- Army No. 2 and Royal Marines No. 1B service uniform insignia
- Motor car star plate
- Country: United Kingdom
- Service branch: British Army; Royal Marines;
- Abbreviation: Gen
- Rank group: General officers
- Rank: Four-star rank
- NATO rank code: OF-9
- Next higher rank: Field marshal (British Army); none (Royal Marines);
- Next lower rank: Lieutenant general
- Equivalent ranks: Admiral (RN); Air chief marshal (RAF);

= General (United Kingdom) =

Highest military rank of the British Army

General (or full general to distinguish it from the lower general officer ranks) is the highest rank achievable by serving officers of the British Army and the Royal Marines.

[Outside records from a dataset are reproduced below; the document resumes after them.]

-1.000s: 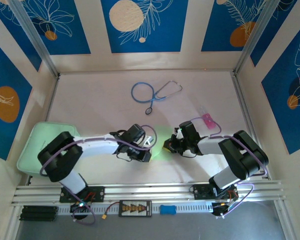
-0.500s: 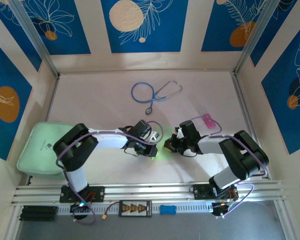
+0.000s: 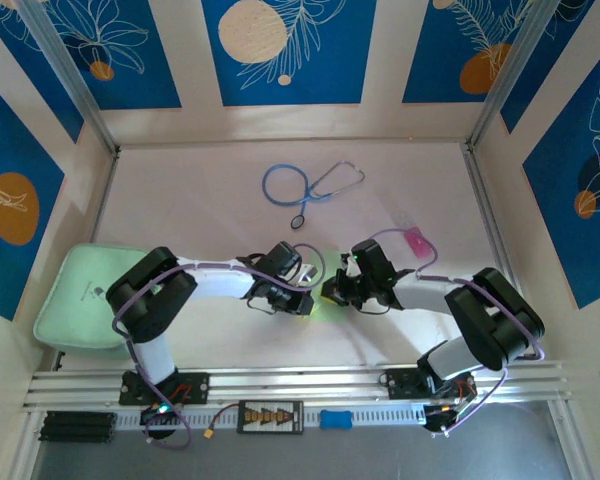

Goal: Fold a paper plane with a square sheet of paper (pick it up from the middle)
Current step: Fold the triangle a second time at the center of the table.

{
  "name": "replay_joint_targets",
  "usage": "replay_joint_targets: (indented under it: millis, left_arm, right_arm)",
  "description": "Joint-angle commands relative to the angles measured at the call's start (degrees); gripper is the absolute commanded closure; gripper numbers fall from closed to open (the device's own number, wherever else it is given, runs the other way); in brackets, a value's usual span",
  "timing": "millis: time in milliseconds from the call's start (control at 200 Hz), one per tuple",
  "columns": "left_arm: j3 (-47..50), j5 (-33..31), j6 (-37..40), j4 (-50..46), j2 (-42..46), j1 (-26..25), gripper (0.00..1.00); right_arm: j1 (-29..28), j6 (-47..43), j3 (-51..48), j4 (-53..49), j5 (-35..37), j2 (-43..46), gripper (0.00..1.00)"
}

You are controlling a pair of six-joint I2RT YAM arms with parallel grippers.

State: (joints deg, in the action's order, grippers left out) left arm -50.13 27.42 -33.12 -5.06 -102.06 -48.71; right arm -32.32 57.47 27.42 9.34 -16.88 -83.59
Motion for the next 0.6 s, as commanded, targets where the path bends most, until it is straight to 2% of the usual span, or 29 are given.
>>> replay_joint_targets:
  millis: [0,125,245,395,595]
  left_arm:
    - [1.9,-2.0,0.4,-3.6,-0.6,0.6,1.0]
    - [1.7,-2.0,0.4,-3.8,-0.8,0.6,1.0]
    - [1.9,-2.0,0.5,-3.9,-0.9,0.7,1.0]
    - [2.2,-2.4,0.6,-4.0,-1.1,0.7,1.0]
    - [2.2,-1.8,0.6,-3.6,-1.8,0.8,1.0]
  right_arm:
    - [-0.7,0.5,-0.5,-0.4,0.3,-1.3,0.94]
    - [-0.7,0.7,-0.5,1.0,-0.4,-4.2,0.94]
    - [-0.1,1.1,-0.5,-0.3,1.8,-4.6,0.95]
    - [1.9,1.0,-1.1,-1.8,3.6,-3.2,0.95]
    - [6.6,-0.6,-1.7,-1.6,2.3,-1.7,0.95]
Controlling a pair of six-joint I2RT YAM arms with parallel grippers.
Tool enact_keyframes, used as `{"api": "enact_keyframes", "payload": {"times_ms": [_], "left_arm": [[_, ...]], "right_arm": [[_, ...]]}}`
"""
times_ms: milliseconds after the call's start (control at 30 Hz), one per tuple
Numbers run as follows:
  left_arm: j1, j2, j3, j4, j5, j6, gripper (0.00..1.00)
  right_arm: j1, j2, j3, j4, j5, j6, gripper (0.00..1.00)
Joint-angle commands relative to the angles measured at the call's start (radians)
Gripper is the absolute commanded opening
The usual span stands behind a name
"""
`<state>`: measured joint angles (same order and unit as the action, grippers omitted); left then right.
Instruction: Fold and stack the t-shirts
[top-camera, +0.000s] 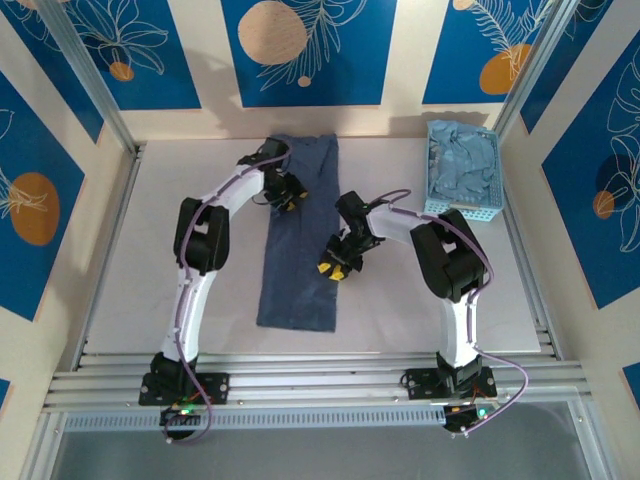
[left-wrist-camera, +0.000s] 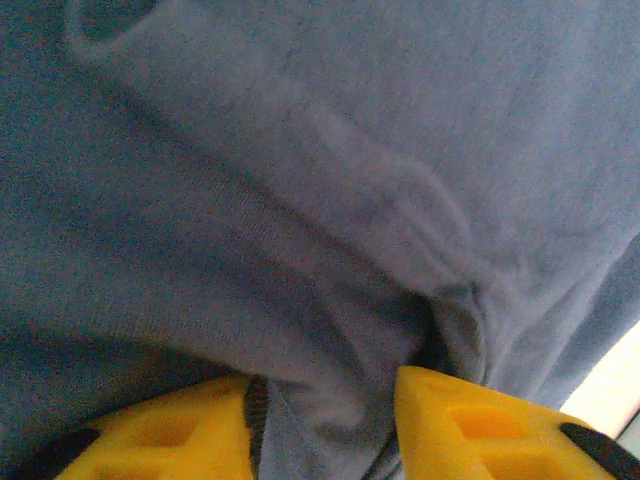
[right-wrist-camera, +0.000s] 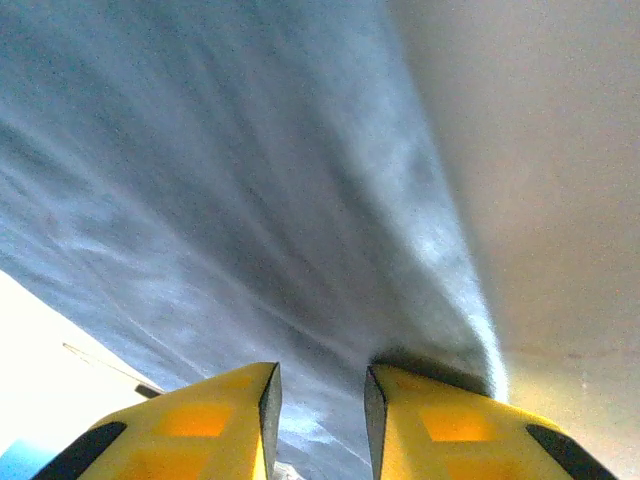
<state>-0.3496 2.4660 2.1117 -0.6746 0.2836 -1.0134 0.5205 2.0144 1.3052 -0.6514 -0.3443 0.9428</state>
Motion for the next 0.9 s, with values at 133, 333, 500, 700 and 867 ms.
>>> {"api": "enact_keyframes", "payload": {"times_ms": [133, 333, 500, 700, 867], "left_arm": [[0.006, -0.229, -0.117, -0.131, -0.113, 0.155, 0.57], [-0.008, -0.574, -0.627, -0.213, -0.032, 0.277, 0.57], [-0.089, -0.847, -1.079, -0.275, 0.058, 0.316, 0.56], [-0.161, -1.067, -1.378, -0.130, 0.165, 0.178, 0.57], [-0.188, -1.033, -1.398, -0.010, 0.168, 0.113, 0.56]], "right_arm": [[-0.039, -0.115, 0.004, -0.083, 0.092, -0.034, 0.43], [-0.029, -0.274, -0.107, -0.134, 0.099, -0.078, 0.55], [0.035, -0.405, -0.261, -0.150, 0.071, -0.029, 0.55], [0.105, -0.435, -0.316, -0.182, 0.040, 0.015, 0.57], [0.122, -0.421, -0.358, -0.148, 0.023, 0.051, 0.57]]}}
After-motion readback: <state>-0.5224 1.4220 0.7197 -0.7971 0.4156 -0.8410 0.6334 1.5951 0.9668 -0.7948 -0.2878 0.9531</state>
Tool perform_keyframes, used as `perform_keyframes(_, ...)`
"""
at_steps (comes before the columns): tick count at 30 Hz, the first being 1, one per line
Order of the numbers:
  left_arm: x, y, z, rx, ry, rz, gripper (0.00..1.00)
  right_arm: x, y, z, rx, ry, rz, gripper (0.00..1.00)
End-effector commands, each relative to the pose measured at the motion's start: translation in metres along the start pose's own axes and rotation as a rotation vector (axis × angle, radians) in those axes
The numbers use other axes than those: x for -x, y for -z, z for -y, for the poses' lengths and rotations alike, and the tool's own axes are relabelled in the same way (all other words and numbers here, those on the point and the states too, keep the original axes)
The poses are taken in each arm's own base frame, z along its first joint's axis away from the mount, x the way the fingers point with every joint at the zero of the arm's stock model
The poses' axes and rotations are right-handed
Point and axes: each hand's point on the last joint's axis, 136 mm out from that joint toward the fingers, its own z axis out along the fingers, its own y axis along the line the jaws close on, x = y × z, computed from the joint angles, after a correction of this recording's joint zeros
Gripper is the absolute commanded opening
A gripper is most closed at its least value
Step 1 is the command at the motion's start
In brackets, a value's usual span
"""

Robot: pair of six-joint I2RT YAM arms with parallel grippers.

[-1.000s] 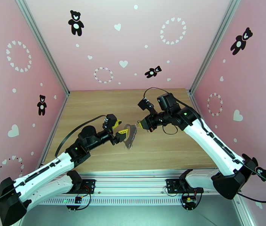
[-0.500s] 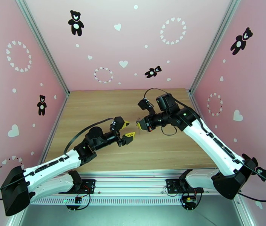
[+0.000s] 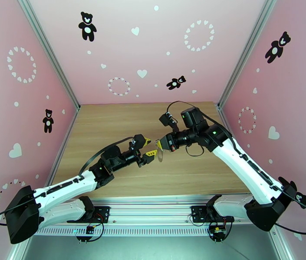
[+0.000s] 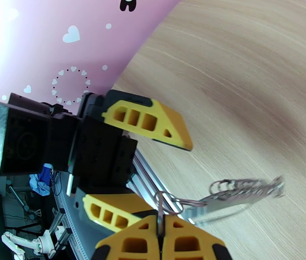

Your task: Remove the keys from the keyring

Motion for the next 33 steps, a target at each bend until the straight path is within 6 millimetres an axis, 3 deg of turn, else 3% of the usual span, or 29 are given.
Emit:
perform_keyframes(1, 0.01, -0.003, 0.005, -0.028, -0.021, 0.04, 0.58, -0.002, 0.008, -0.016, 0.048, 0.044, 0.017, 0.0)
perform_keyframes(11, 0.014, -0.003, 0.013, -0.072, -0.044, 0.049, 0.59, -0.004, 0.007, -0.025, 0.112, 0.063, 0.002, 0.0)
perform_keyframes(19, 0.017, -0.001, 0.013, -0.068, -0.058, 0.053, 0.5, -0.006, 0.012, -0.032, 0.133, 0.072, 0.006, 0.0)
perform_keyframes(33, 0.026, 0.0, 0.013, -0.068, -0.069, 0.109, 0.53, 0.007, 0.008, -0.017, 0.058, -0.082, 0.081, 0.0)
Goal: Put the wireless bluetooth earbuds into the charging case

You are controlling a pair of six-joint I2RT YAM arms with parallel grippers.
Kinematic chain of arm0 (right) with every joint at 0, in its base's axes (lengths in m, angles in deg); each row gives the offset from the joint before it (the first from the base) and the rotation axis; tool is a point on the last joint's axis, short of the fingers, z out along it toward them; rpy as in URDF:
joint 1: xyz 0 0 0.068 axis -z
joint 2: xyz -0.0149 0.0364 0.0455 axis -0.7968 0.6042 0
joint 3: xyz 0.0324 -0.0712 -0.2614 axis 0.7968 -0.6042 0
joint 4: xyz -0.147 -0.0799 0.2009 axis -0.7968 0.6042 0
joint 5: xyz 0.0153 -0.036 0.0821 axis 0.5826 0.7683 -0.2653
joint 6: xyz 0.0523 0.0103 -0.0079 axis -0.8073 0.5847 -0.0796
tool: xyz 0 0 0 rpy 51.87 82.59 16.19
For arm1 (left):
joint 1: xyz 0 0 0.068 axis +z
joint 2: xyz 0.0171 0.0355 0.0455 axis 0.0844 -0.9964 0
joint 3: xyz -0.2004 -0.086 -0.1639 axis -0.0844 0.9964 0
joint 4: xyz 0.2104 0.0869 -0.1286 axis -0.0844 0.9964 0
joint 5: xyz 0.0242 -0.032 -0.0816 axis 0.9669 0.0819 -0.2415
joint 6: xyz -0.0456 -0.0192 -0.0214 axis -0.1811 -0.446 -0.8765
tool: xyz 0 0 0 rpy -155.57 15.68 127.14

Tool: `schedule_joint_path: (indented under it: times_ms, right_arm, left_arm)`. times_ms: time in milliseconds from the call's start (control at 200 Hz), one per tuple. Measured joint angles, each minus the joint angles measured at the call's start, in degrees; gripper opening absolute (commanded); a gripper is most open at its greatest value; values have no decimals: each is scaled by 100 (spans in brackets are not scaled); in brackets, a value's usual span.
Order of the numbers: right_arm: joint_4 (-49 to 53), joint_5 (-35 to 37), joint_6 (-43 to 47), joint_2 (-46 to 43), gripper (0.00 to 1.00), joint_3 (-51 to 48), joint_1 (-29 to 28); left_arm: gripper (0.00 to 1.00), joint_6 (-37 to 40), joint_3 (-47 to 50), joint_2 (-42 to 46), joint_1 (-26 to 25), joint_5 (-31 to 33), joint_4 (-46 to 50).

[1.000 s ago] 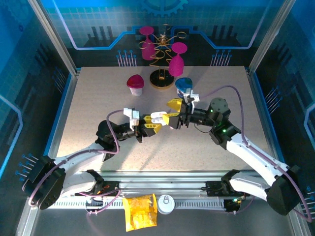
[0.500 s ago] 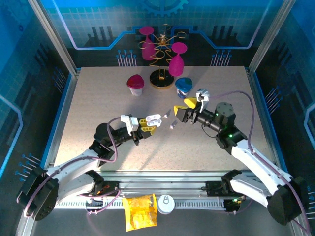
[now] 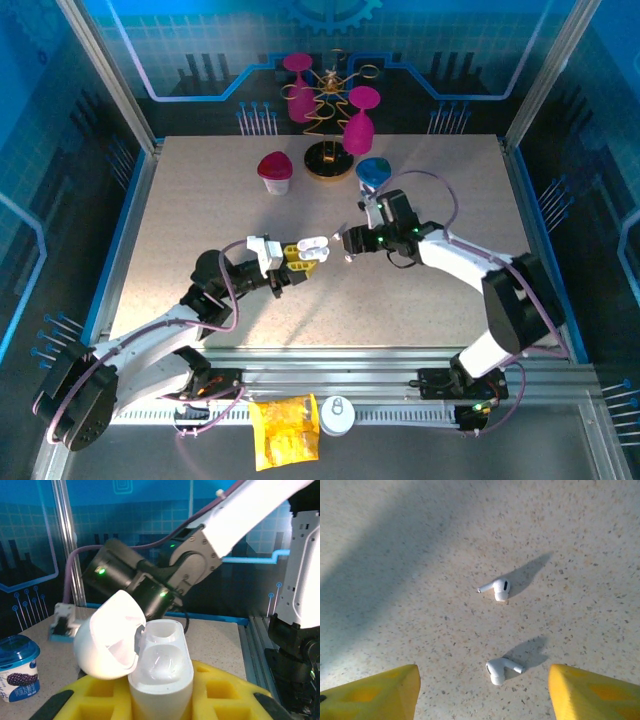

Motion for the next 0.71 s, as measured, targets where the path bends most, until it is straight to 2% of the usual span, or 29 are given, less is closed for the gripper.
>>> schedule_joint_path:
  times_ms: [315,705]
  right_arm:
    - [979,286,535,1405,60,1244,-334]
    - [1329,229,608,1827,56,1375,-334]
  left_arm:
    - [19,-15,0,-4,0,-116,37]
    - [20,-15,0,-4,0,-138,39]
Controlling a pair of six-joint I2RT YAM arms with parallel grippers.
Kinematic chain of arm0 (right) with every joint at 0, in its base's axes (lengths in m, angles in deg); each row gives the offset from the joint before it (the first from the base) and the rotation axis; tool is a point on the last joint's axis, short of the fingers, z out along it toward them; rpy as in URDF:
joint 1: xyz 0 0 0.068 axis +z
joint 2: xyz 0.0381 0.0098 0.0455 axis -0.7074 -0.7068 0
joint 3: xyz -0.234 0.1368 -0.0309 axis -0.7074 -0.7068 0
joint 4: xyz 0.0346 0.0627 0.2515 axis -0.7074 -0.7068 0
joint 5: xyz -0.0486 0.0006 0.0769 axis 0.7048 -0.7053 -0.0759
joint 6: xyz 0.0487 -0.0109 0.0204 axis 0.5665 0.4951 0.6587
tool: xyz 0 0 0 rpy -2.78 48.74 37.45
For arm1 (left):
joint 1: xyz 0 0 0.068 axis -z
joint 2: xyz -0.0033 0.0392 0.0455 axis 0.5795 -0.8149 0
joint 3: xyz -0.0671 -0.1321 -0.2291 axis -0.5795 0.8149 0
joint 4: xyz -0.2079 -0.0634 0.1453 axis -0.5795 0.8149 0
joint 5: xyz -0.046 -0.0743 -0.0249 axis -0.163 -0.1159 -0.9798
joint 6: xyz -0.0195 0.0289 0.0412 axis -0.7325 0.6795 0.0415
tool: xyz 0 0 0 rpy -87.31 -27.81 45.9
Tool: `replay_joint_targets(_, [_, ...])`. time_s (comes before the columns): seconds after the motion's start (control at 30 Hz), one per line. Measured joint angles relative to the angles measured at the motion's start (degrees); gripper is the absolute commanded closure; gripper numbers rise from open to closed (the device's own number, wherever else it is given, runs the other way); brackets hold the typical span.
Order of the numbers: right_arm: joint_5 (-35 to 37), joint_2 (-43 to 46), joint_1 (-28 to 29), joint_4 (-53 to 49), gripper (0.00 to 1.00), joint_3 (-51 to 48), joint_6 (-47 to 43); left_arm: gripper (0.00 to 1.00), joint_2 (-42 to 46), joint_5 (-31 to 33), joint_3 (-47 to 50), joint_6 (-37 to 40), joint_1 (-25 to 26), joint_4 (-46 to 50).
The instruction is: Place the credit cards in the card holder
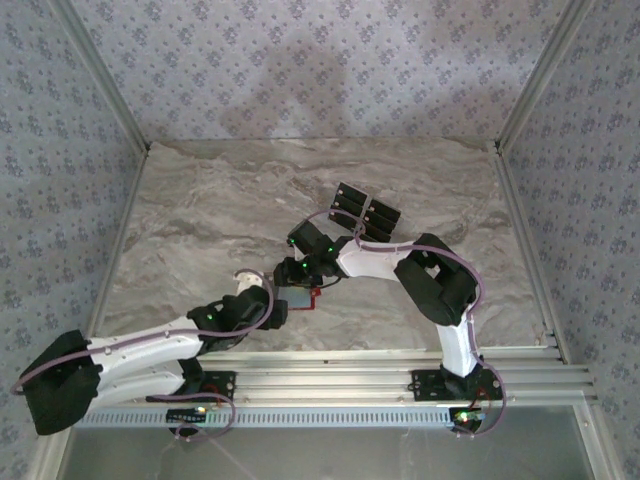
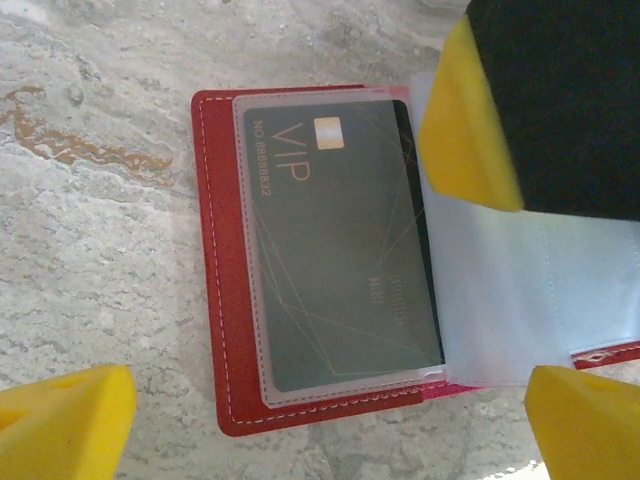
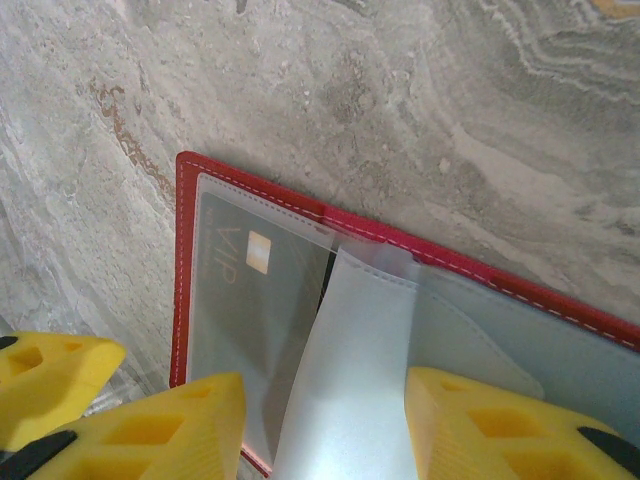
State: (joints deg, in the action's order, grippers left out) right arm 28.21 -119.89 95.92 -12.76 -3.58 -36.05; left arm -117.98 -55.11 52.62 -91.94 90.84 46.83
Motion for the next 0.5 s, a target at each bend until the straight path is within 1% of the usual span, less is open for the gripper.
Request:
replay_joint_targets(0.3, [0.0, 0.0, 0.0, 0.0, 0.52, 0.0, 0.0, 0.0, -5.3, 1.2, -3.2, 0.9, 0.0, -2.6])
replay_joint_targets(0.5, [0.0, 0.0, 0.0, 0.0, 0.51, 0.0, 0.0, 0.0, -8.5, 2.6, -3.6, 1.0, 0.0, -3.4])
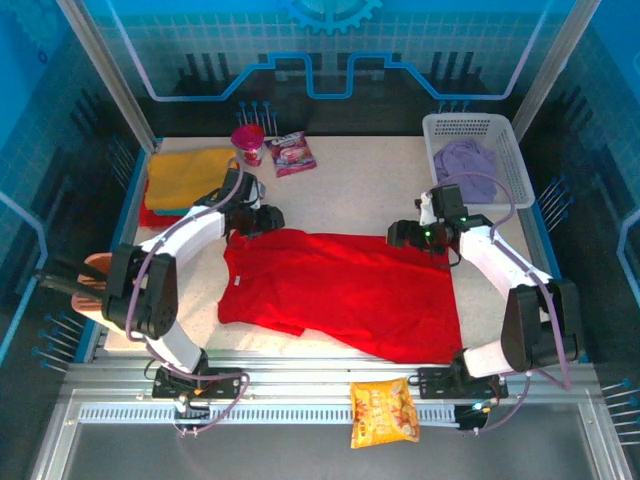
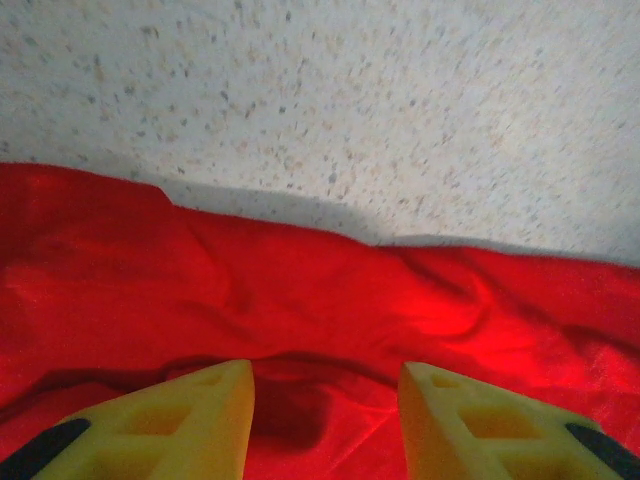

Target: Fold and stack the t-shirts

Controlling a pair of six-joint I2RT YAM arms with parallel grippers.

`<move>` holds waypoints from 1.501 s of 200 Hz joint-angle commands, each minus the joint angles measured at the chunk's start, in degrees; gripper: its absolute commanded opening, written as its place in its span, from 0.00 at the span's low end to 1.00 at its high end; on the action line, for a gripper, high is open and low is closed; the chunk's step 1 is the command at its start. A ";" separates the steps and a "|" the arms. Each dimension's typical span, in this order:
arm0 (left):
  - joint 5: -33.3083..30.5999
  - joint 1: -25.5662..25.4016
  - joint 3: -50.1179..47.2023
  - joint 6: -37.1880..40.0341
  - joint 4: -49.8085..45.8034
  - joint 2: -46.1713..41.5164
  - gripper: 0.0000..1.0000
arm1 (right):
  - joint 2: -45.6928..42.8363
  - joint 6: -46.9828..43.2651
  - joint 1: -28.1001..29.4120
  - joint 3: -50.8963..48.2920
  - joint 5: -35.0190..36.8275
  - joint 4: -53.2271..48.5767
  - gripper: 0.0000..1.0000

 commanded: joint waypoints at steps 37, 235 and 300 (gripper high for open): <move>-2.43 -0.97 0.71 5.39 -9.44 4.23 0.46 | 1.95 0.89 0.73 0.87 -1.37 0.13 0.89; -11.90 -8.91 -2.68 -3.19 -11.75 -2.37 0.00 | 0.30 0.72 0.68 -0.74 -1.03 -0.83 0.87; -22.17 -18.22 -10.09 -12.33 -12.16 -16.21 0.00 | 0.12 0.89 0.64 -0.89 -1.43 -0.84 0.87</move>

It ranks above lieutenant-general and, in the Army, is subordinate to the rank of field marshal, which is now awarded as an honorary rank only. In the Royal Marines, the rank can be held by officers in tri-service posts, for example, Generals Sir Gordon Messenger and Sir Gwyn Jenkins, former Vice-Chiefs of the Defence Staff.

The rank of general is equivalent to a full admiral in the Royal Navy or an air chief marshal in the Royal Air Force. It has a NATO-code of OF-9, and is a four-star rank.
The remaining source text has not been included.